DataFrames in Spark are built on top of Resilient Distributed Datasets (RDDs), which are now treated as the assembly language of the Spark ecosystem. Spark is compatible with various programming languages – Scala, Python, R, Java, and SQL.

Spark encompasses an architecture with one driver node and multiple worker nodes. The driver and worker nodes together constitute a Spark cluster. Under the hood, these nodes are based in Java Virtual Machines (JVMs). The driver is responsible for assigning and coordinating work between the workers.

Figure 1.1 – Spark architecture – driver and workers

The worker nodes have executors running inside each of them, which host the Spark program. Each executor consists of one or more slots that act as the compute resource. Each slot can process a single unit of work at a time.

Figure 1.2 – Spark architecture – executors and slots

Every executor reserves memory for two purposes:

  • Cache
  • Computation

The cache section of the memory is used to store the DataFrames in a compressed format (called caching), while the compute section is utilized for data processing (aggregations, joins, and so on). For resource allocation, Spark can be used with a cluster manager that is responsible for provisioning the nodes of the cluster. Databricks has an in-built cluster manager as part of its overall offering.

Note

Executor slots are also called cores or threads.

Spark supports parallelism in two ways:

  • Vertical parallelism: Scaling the number of slots in the executors
  • Horizontal parallelism: Scaling the number of executors in a Spark cluster

Spark processes the data by breaking it down into chunks called partitions. These partitions are usually 128 MB blocks that are read by the executors and assigned to them by the driver. The size and the number of partitions are decided by the driver node. While writing Spark code, we come across two functionalities, transformations and actions. Transformations instruct the Spark cluster to perform changes to the DataFrame. These are further categorized into narrow transformations and wide transformations.
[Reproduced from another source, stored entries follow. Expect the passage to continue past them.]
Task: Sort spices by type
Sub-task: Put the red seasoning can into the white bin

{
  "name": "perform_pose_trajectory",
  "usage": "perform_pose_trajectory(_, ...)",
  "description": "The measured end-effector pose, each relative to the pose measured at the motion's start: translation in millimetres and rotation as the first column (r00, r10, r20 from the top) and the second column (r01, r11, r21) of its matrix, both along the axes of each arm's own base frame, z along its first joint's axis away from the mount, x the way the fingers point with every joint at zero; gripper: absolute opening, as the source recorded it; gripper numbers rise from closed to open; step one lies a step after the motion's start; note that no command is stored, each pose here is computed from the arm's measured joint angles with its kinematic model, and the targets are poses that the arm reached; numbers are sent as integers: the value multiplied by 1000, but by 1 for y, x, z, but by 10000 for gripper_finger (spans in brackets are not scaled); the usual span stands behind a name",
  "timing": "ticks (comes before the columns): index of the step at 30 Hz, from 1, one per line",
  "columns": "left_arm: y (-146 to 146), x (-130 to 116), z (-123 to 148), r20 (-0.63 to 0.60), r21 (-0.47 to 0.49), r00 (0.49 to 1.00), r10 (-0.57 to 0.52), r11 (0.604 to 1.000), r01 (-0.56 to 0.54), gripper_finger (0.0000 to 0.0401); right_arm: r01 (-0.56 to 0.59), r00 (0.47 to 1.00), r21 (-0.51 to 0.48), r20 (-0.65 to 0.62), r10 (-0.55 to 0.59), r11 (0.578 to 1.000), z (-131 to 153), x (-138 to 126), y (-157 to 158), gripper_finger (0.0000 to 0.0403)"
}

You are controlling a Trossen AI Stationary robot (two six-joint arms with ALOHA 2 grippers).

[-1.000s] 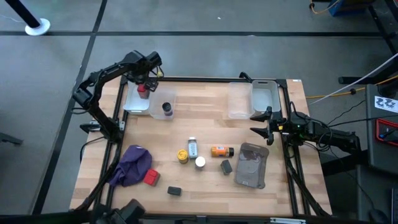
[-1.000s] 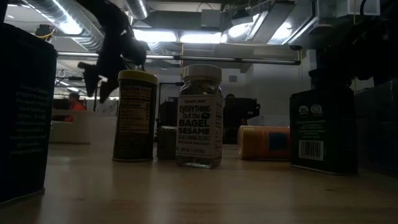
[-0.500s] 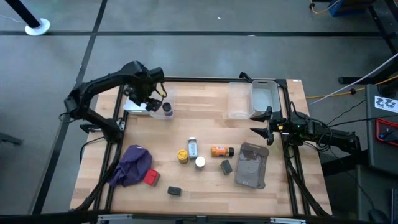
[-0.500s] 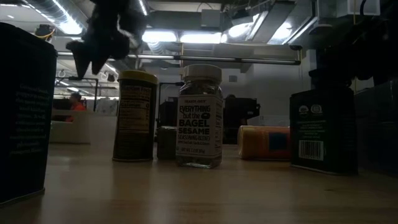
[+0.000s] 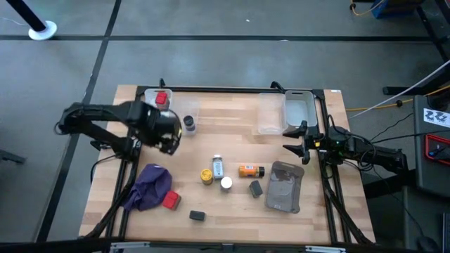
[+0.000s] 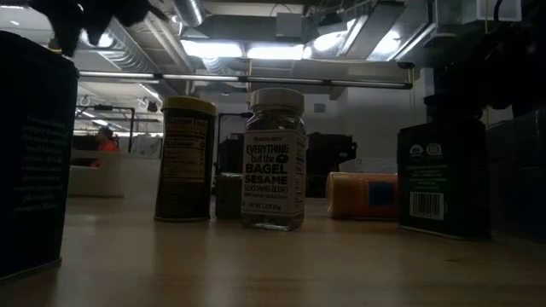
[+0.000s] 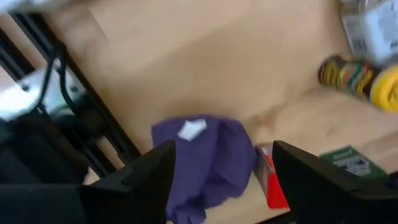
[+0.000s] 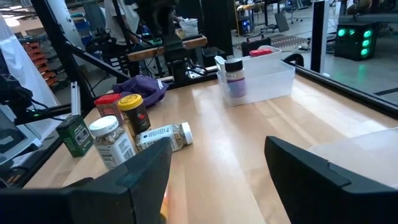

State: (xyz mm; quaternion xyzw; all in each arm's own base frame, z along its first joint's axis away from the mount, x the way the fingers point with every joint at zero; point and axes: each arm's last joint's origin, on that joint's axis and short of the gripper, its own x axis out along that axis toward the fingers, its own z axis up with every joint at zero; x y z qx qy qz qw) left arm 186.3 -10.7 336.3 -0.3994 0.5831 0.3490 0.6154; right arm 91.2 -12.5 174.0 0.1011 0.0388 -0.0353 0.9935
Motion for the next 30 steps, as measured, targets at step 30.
perform_pose_trajectory(30,-189,37,-93,-36,68,979,-199,977,201,251,9,1000,126,5,-10,992,0,0,0,260)
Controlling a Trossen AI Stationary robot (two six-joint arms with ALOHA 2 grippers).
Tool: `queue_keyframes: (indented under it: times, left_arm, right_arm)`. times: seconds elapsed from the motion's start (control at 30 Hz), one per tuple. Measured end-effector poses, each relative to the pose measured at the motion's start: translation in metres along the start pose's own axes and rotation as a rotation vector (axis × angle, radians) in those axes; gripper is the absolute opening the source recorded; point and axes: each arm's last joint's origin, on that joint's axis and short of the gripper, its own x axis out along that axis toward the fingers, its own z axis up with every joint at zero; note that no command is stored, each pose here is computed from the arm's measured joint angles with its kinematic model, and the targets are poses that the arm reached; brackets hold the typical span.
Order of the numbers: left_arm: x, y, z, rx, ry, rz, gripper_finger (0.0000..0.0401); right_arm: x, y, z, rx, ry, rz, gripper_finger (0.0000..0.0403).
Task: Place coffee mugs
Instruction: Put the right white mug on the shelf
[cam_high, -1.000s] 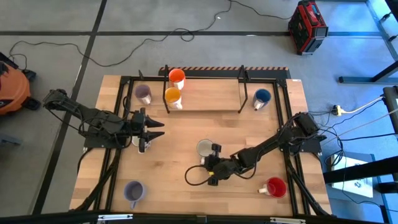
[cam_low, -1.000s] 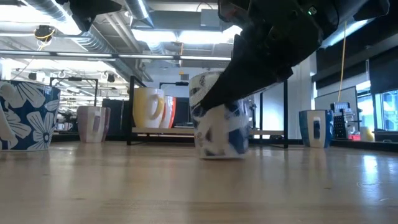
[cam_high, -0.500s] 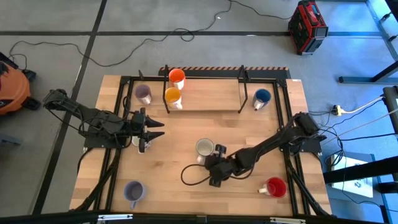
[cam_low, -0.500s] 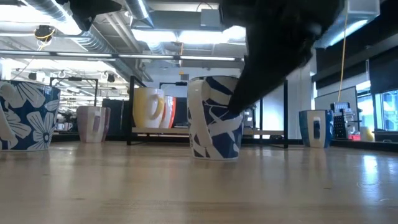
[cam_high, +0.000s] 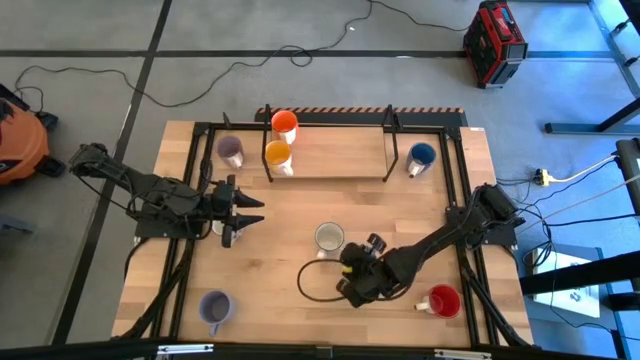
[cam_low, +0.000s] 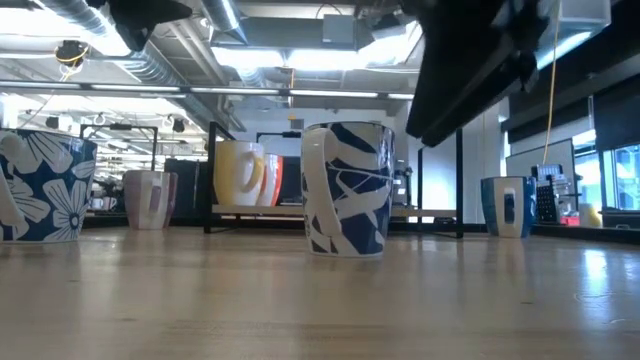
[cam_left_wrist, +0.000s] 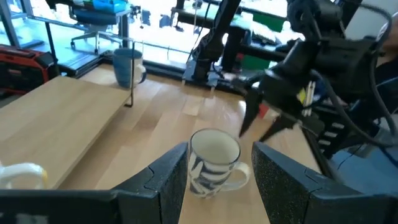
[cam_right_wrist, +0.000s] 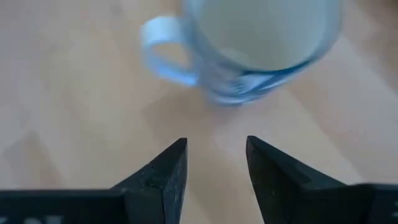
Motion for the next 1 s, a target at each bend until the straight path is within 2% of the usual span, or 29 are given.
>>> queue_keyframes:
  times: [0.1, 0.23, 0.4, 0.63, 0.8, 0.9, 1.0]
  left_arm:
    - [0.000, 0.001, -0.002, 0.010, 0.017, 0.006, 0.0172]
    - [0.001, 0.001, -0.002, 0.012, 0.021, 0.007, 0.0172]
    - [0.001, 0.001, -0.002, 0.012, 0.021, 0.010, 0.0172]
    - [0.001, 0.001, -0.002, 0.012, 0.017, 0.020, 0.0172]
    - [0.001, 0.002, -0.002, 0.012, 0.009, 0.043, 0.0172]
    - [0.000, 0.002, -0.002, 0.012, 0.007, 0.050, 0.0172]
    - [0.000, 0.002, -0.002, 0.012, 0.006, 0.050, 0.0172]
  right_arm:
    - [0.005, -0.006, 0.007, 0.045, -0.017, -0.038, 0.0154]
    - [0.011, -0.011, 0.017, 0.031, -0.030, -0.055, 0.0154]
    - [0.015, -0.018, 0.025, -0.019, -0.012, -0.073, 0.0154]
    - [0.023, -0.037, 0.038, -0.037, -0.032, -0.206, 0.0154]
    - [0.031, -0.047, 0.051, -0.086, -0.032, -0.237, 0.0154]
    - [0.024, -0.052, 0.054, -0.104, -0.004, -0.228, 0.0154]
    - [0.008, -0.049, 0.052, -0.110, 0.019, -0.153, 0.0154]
Wide transformations lead to the shuffling of data as data requires movement across executors, whereas narrow transformations do not lead to re-partitioning across executors.

Running these transformations does not make the Spark cluster do anything. It is only when an action is called that the Spark cluster begins execution, hence the saying Spark is lazy. Before executing an action, all that Spark does is make a data processing plan. We call this plan the Directed Acyclic Graph (DAG). The DAG consists of various transformations such as read, filter, and join and is triggered by an action.

Figure 1.3 – Transformations and actions

Every time a DAG is triggered by an action, a Spark job gets created. A Spark job is further broken down into stages. The number of stages depends on the number of times a shuffle occurs. All narrow transformations occur in one stage while wide transformations lead to the formation of new stages. Each stage comprises of one or more tasks and each task processes one partition of data in the slots. For wide transformations, the stage execution time is determined by its slowest running task. This is not the case with narrow transformations.

At any moment, one or more tasks run parallelly across the cluster. Every time a Spark cluster is set up, it leads to the creation of a Spark session. This Spark session provides entry into the Spark program and is accessible with the spark keyword.

Sometimes, a few tasks process small partitions while others process larger chunks, we call this data skewing. This skewing of data should always be avoided if you hope to run efficient Spark jobs. In a broad execution, the stage is determined by its slowest task, so if a task is slow, the overall stage is slow and everything waits for that to finish. Also, whenever a wide transformation is run, the number of partitions of the data in the cluster changes to 200. This is a default setting, but can be modified using Spark configuration.

Figure 1.4 – Jobs, stages, and tasks

As a rule of thumb, the total number of partitions should always be in the multiples of the total slots in the cluster. For instance, if a cluster has 16 slots and the data has 16 partitions, then each slot receives 1 task that processes 1 partition. But instead, if there are 15 partitions, then 1 slot will remain empty. This leads to the state of cluster underutilization. In the case of 17 partitions, a job will take twice the time to complete as it will wait for that 1 extra task to finish processing.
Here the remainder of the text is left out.